What to produce
Report every line of the listing below in which the string "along" occurs.

Dataset excerpts START

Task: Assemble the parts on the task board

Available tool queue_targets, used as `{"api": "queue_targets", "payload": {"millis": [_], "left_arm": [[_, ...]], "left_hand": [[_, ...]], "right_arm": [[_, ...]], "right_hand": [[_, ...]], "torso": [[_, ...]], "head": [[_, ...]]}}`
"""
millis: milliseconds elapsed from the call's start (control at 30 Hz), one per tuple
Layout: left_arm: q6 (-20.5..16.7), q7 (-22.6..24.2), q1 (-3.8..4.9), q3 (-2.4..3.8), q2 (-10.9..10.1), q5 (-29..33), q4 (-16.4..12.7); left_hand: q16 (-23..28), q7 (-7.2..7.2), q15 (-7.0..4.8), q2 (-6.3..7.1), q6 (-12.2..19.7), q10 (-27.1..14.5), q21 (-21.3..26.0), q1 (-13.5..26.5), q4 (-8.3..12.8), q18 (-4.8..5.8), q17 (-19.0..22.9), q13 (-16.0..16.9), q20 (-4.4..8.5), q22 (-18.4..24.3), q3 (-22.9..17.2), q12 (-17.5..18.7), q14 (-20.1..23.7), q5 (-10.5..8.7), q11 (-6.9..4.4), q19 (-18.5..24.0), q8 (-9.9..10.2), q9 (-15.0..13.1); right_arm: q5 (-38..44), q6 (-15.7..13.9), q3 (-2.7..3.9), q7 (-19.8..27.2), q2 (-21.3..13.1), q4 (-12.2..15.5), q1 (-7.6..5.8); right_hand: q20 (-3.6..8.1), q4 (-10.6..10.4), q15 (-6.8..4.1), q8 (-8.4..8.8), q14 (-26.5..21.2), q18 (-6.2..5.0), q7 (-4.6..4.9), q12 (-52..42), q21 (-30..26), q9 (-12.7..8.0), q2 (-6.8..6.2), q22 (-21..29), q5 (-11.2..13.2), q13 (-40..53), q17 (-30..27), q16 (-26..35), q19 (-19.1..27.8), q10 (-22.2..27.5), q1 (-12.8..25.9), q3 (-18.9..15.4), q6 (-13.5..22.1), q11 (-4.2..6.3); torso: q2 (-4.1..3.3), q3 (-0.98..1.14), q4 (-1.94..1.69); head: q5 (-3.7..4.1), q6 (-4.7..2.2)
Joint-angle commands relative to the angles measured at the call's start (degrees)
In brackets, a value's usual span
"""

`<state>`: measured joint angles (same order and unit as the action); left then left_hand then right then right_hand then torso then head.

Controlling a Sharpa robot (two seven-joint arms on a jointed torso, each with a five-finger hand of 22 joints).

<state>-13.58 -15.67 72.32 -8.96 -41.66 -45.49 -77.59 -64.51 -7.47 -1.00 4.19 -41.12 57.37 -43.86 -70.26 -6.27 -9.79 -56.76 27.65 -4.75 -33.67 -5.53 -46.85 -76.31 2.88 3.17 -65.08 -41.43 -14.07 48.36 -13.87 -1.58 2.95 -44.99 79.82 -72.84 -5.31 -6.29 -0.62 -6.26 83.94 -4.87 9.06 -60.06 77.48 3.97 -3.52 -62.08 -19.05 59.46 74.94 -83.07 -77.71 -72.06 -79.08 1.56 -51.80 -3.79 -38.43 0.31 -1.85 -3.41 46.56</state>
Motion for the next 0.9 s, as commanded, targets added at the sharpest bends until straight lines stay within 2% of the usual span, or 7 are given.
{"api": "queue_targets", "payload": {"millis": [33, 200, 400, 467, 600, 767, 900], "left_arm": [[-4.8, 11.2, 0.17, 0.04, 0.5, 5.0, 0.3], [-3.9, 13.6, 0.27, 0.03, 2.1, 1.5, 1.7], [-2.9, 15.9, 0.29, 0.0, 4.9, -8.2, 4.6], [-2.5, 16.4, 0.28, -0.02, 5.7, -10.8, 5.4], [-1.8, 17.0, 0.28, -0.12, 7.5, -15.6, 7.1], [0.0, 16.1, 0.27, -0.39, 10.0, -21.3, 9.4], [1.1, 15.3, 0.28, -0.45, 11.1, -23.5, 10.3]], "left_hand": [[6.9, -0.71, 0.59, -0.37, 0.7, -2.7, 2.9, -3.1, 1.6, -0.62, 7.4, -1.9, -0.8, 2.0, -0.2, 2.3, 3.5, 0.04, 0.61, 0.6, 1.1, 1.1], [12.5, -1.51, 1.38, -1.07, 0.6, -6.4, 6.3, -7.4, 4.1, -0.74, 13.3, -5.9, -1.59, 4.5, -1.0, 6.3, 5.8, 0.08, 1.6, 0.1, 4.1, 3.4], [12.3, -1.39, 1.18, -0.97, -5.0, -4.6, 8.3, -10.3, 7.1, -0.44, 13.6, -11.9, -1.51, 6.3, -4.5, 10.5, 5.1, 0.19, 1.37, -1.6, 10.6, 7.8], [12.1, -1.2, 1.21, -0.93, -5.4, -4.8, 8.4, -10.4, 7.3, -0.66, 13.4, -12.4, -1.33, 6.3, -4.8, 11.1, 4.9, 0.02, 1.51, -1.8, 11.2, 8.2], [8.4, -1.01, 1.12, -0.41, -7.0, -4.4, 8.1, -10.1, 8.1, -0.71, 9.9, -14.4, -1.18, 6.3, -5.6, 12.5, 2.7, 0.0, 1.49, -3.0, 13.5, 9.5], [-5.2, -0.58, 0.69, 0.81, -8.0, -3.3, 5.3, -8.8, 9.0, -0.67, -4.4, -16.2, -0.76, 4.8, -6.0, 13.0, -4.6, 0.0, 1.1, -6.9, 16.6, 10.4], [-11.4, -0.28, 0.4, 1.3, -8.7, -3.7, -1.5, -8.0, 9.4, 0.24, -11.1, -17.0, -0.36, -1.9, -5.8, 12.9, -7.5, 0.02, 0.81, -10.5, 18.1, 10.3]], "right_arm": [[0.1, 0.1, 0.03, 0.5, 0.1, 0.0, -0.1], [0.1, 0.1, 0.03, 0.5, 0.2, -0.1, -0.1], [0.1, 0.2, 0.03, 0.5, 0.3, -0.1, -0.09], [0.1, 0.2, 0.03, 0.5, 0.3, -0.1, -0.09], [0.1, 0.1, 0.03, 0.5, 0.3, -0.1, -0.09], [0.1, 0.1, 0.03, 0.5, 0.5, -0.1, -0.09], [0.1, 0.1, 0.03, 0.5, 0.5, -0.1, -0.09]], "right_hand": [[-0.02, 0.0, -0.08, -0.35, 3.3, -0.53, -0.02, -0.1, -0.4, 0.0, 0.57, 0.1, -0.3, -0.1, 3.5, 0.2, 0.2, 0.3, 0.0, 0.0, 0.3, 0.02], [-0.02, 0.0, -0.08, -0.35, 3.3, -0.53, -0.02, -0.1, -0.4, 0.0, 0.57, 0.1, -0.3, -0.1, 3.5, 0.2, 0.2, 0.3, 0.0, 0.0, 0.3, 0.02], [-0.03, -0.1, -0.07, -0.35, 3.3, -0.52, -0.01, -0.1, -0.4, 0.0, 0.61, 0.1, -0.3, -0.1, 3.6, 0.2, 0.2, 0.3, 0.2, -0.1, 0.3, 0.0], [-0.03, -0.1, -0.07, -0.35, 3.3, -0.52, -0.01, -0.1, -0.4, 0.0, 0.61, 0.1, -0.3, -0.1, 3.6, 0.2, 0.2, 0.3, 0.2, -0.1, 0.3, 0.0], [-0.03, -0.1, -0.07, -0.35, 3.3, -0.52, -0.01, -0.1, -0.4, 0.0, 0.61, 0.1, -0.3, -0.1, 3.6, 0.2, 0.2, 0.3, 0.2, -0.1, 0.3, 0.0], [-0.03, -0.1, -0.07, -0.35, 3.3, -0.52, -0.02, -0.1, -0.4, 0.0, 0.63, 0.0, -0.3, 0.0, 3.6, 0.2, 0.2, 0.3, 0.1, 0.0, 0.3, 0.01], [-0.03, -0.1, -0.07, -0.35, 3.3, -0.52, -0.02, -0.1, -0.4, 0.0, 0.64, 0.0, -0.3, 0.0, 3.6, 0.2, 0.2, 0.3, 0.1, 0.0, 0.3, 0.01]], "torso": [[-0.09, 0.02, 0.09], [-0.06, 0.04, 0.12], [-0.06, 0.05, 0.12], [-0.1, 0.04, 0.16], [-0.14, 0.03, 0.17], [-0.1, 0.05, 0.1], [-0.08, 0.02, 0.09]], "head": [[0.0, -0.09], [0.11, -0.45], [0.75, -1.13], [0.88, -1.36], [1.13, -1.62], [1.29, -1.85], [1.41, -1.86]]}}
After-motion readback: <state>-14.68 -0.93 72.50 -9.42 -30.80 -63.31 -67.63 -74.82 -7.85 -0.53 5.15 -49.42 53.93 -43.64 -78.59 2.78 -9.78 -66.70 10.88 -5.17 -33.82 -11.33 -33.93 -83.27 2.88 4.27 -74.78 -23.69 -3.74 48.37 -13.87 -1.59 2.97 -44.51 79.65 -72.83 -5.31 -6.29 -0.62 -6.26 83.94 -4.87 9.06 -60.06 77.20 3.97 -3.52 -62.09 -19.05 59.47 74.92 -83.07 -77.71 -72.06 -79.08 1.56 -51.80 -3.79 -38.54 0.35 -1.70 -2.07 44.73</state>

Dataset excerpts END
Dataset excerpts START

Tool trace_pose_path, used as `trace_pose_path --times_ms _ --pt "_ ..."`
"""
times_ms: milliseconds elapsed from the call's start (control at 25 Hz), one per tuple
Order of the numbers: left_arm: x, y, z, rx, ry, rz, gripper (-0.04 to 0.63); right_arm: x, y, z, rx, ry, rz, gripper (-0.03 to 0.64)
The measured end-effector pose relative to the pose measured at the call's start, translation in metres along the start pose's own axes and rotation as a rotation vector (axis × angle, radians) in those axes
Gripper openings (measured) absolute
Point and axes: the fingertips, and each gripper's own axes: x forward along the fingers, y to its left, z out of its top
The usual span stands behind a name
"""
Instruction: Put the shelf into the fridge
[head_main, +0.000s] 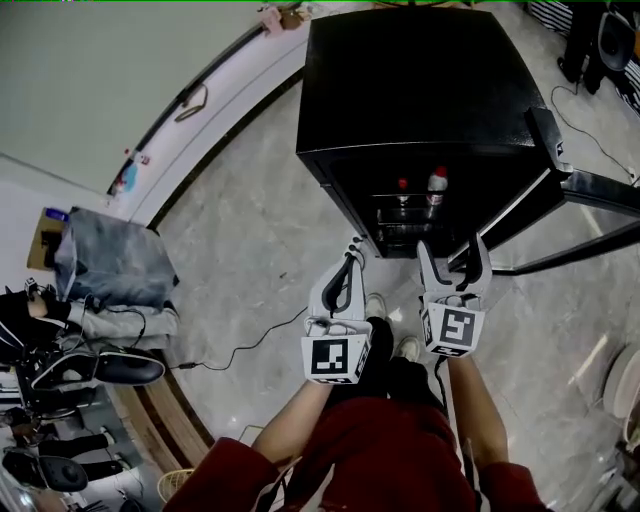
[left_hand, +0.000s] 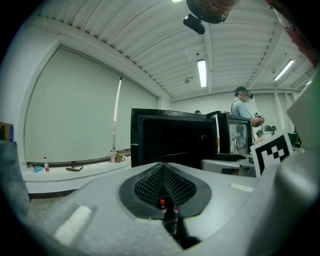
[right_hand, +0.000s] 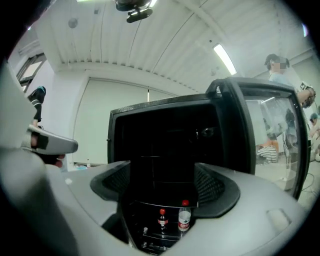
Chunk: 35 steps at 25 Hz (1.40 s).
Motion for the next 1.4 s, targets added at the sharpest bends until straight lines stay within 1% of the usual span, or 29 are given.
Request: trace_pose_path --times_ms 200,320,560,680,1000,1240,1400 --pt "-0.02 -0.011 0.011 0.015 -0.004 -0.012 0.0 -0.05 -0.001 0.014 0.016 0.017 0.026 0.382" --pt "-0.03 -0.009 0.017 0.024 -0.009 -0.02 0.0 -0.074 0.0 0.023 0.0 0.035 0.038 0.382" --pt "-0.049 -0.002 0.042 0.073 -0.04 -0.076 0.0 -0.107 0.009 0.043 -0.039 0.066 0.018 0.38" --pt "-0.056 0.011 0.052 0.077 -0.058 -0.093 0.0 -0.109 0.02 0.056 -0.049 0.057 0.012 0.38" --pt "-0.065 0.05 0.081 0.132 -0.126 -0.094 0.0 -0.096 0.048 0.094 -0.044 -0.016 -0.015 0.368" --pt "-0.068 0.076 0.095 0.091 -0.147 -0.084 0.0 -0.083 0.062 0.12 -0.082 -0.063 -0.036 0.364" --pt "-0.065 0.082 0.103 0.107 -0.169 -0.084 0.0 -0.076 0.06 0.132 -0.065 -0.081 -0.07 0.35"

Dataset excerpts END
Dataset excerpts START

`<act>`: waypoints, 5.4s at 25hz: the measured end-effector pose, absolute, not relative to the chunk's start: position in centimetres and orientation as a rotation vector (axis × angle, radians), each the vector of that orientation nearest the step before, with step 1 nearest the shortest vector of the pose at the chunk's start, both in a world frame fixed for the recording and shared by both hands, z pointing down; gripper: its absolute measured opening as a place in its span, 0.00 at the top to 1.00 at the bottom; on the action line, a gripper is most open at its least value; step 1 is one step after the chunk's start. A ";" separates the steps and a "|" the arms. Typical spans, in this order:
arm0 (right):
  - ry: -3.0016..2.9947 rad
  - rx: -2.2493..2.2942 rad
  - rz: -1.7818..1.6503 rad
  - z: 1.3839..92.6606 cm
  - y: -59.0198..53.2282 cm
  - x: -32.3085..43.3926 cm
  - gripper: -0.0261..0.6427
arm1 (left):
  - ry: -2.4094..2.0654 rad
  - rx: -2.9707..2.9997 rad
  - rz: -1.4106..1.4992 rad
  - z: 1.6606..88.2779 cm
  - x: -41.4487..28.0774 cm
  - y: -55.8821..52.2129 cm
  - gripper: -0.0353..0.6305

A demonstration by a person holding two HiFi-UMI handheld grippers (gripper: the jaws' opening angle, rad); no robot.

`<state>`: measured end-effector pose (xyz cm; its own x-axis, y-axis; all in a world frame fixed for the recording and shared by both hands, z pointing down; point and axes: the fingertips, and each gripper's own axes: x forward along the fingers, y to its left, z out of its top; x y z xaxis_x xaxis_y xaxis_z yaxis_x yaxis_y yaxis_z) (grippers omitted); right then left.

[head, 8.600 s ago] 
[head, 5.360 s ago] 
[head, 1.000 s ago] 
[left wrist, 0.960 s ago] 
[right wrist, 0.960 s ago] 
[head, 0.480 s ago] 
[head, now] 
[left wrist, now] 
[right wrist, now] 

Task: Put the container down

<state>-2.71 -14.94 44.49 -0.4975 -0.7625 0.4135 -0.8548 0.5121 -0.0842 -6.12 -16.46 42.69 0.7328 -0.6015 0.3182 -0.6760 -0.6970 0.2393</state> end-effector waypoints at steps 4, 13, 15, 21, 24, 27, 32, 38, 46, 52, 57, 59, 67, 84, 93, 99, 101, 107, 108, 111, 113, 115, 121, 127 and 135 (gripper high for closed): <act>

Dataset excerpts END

Exercise result
The measured end-effector pose relative to the pose measured at the call's start, translation in metres along the start pose's own axes and rotation as a rotation vector (axis × angle, radians) in those axes
Point and axes: the fingertips, and each gripper's own axes: x forward along the fingers, y to its left, z out of its top
`<state>`: measured end-effector pose (xyz cm; its own x-axis, y-axis; all in a world frame fixed for the recording and shared by both hands, z pointing down; point and axes: the fingertips, and each gripper's own axes: x forward along the fingers, y to its left, z out of its top; x y z xaxis_x xaxis_y xaxis_z yaxis_x yaxis_y yaxis_z) (grippers omitted); right then left.

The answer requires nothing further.